August 28, 2010 Leave a comment

While troubleshooting the replication issue I came across the very common error

–Msg 9002, Level 17, State 4, Line 1

–The transaction log for database ” is full. To find out why space in the log cannot be reused, see the log_reuse_wait_desc column in sys.databases

I did the same as suggested by the error, checking the sys.database for the reason why the error log is full.

select log_reuse_wait ,log_reuse_wait_desc  from sys.databases where name =’Databases Name’

As a first step of troubleshooting I checked the logfile configuration to see if log file size is ristricted ,Auto Growth is enabled (is auto growth in percent or MB) and the initial size of the log file.

The Log file initial size is set to 3 MB (Default) and as we can see the log file is enabled for autogrowth with Ristricted file growth of 10 MB.

So, the maximum log file can grow upto 10 MB.

The question come’s in one’s mind is “How can we check the used percentage of the log file?”

To check the Log file used Percentage

DBCC SQLPERF(logspace)

Database Name Log Size (MB) Log Space Used (%) Status
Xzcvxz 9.929688 99.76396 0

 

As u can see the logfile has been used till the last extend and there is no more space to grow.

Now the question is how to determine SQL Server database transaction log usage?

To determine the Log Usage there is an undocumented command

(DBCC LOGINFO(‘Database name’)

This will give you information about your virtual logs inside your transaction log.  The primary thing to look at here is the Status column.  Since this file is written sequentially and then looped back to the beginning, you want to take a look at where the value of “2” is in the output.  This will tell you what portions of the log are in use (2) and which are not in use Status = 0.  Another thing to keep an eye on is the FSeqNo column.
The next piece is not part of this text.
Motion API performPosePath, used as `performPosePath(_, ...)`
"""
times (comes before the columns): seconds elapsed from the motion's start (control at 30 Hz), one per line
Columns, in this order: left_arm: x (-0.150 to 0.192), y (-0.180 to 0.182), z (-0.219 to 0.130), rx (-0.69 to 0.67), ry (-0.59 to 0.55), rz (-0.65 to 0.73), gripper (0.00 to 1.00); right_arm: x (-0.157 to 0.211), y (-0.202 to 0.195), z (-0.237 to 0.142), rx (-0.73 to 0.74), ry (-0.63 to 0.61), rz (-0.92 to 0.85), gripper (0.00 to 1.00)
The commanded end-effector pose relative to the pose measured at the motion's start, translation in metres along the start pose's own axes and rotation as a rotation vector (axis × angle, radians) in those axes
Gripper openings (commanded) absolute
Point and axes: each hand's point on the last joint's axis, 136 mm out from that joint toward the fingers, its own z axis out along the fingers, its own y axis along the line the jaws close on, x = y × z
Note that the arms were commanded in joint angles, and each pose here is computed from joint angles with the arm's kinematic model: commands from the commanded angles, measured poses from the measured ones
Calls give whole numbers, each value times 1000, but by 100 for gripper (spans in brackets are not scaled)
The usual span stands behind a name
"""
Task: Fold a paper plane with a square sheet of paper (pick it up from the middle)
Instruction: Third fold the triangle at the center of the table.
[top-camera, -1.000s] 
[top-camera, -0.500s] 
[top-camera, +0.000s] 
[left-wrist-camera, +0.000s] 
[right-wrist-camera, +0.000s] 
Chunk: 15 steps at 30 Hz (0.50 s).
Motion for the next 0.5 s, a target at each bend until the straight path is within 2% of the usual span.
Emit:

This is the virtual log sequence number and the latest is the last log.  If you keep running this command as you are issuing transactions you will see these numbers keep changing.

FileId FileSize StartOffset FSeqNo Status Parity CreateLSN
2 253952 8192 2275 2 128 0
2 253952 262144 2276 2 128 0
2 253952 516096 2273 2 64 0
2 278528 770048 2274 2 64 0
2 262144 1048576 2277 2 64 1571000000037600000
2 262144 1310720 2278 2 64 1572000000050200000
2 262144 1572864 2279 2 64 1573000000040000000
2 262144 1835008 2280 2 64 1574000000050200000
2 262144 2097152 2281 2 64 1575000000050000000

Now as we know the issue however the confusion is how to resolve the same.

But wait

(1)What if there are transaction still running against the database.

To check the same run

DBCC Opentran() against the database.

Transaction information for database ‘xzcvxz’.

Oldest active transaction:

    SPID (server process ID): 57

    UID (user ID) : -1

    Name          : SELECT INTO

    LSN           : (3395:100:1)

    Start time    : Aug 29 2010  2:35:32:837AM

    SID           : 0x01

DBCC execution completed. If DBCC printed error messages, contact your system administrator.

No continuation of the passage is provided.